Start of Block

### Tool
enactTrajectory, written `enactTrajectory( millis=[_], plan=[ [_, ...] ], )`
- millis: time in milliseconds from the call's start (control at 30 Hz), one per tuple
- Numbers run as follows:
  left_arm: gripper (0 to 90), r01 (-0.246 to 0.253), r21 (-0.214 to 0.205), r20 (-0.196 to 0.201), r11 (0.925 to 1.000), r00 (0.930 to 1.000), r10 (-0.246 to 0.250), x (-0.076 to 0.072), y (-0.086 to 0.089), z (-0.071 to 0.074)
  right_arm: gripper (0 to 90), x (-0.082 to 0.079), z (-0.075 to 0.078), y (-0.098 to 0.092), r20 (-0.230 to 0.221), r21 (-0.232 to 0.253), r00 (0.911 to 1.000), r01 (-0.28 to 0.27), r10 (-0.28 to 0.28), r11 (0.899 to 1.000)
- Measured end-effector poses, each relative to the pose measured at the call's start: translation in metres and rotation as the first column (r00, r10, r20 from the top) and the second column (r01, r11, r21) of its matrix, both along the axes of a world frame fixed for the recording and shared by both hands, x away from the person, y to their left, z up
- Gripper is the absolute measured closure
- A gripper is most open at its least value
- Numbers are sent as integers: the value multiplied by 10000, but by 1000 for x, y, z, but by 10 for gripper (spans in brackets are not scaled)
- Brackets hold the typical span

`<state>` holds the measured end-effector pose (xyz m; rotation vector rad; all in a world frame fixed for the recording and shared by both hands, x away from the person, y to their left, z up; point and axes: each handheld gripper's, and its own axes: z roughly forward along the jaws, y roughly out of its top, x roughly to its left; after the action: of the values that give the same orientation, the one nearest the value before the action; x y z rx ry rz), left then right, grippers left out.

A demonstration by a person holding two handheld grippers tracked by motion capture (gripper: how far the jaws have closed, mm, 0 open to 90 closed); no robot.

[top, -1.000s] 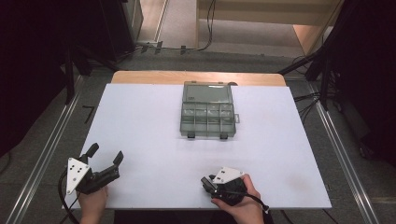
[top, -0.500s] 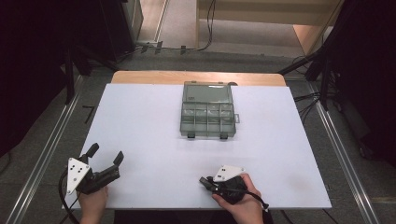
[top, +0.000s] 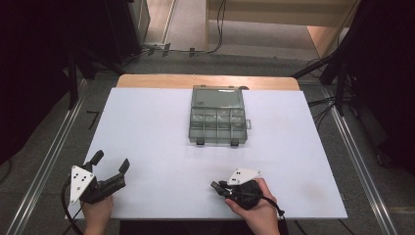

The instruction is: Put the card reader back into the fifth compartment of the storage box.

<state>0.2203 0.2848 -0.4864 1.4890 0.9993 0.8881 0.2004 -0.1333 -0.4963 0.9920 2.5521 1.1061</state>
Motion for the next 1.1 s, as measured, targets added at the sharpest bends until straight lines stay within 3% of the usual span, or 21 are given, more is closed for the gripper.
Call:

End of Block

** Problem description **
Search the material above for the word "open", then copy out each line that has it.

** Expected output **
- A gripper is most open at its least value
A demonstration by a person holding two handheld grippers tracked by motion capture (gripper: how far the jaws have closed, mm, 0 open to 90 closed); no robot.

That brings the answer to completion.